**Exercise brief**
Each line of the listing below that includes "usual" must be copied.

**Data segment**

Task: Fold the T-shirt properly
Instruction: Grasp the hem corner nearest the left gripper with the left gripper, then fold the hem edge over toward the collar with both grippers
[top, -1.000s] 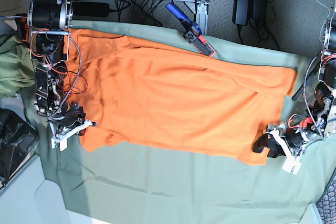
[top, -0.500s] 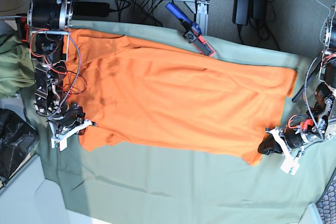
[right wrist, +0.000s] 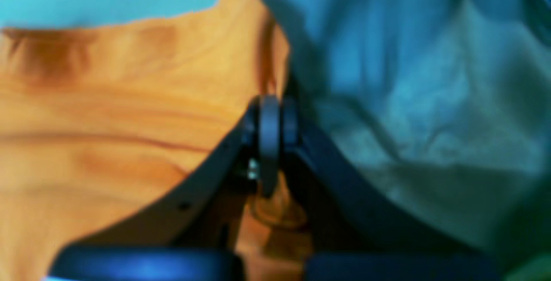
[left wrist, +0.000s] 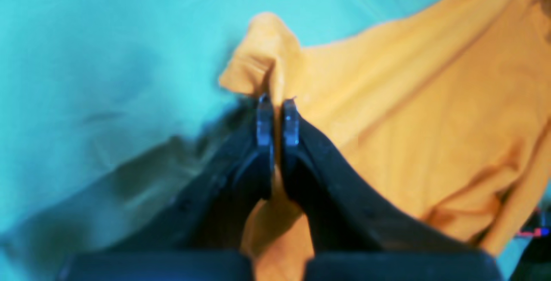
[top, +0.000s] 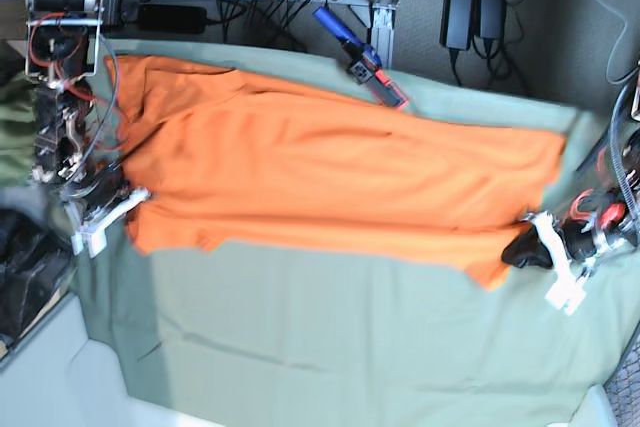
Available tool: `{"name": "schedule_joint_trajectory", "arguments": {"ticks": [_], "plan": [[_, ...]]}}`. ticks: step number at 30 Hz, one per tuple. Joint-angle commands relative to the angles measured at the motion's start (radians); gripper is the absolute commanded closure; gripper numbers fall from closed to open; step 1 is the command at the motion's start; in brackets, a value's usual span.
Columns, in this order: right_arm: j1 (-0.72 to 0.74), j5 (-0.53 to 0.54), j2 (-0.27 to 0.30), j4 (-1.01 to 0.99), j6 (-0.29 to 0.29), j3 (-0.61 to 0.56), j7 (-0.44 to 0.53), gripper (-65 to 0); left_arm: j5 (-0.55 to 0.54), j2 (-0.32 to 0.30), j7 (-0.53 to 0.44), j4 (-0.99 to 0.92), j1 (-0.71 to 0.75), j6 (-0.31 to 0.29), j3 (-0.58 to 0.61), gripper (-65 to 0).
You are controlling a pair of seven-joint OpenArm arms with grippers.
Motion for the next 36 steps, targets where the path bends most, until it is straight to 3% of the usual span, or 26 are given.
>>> {"name": "schedule_joint_trajectory", "arguments": {"ticks": [1, 11, 18, 19, 22, 23, 25, 27, 36], "plan": [[-0.006, 0.003, 0.032, 0.048, 0.082, 0.019, 0.008, 0.0, -0.015, -0.026, -0.011, 0.031, -0.009, -0.009, -0.008, 0.0], [-0.238, 0.040, 0.036, 0.282, 0.082, 0.223, -0.047, 0.0, -0.056, -0.066, 0.054, 0.064, 0.050, -0.009, -0.009, 0.0], [-0.328, 0.039, 0.024, 0.294, 0.082, 0.235, -0.034, 0.0, -0.108, -0.063, 0.085, 0.064, 0.092, -0.009, -0.009, 0.0], [-0.332, 0.039, 0.024, 0.294, 0.082, 0.235, -0.029, -1.3, -0.108, -0.061, 0.085, 0.064, 0.092, -0.009, -0.009, 0.0], [-0.338, 0.034, 0.023, 0.294, 0.082, 0.235, -0.024, -37.6, -0.108, -0.057, 0.085, 0.064, 0.095, -0.009, -0.009, 0.0], [-0.340, 0.030, 0.023, 0.294, 0.082, 0.235, -0.024, -45.1, -0.108, -0.057, 0.085, 0.064, 0.097, -0.009, -0.009, -0.6], [-0.340, 0.018, 0.023, 0.296, 0.082, 0.238, -0.024, -44.5, -0.107, -0.057, 0.085, 0.064, 0.103, -0.009, -0.009, -10.9], [-0.339, 0.021, 0.023, 0.303, 0.079, 0.256, -0.023, -44.5, -0.107, -0.057, 0.085, 0.064, 0.113, -0.009, -0.009, -16.9], [-0.259, 0.081, 0.019, 0.332, 0.083, 0.307, -0.002, -44.5, -0.108, -0.057, 0.081, 0.064, 0.130, -0.009, -0.009, -17.6]]}}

**Answer to this task**
Available tool: `{"name": "schedule_joint_trajectory", "arguments": {"ticks": [_], "plan": [[_, ...]]}}`. ticks: step number at 30 Hz, one per tuple. Joint-angle commands relative to the angles measured at the motion's start (radians); gripper is the absolute commanded closure; gripper numbers fall from closed to open; step 1 is the command at the motion's start; in brackets, a value's usual span.
Motion for the next 36 steps, targets where the path bends most, until it is straight to 3% of the usual span, or 26 are given.

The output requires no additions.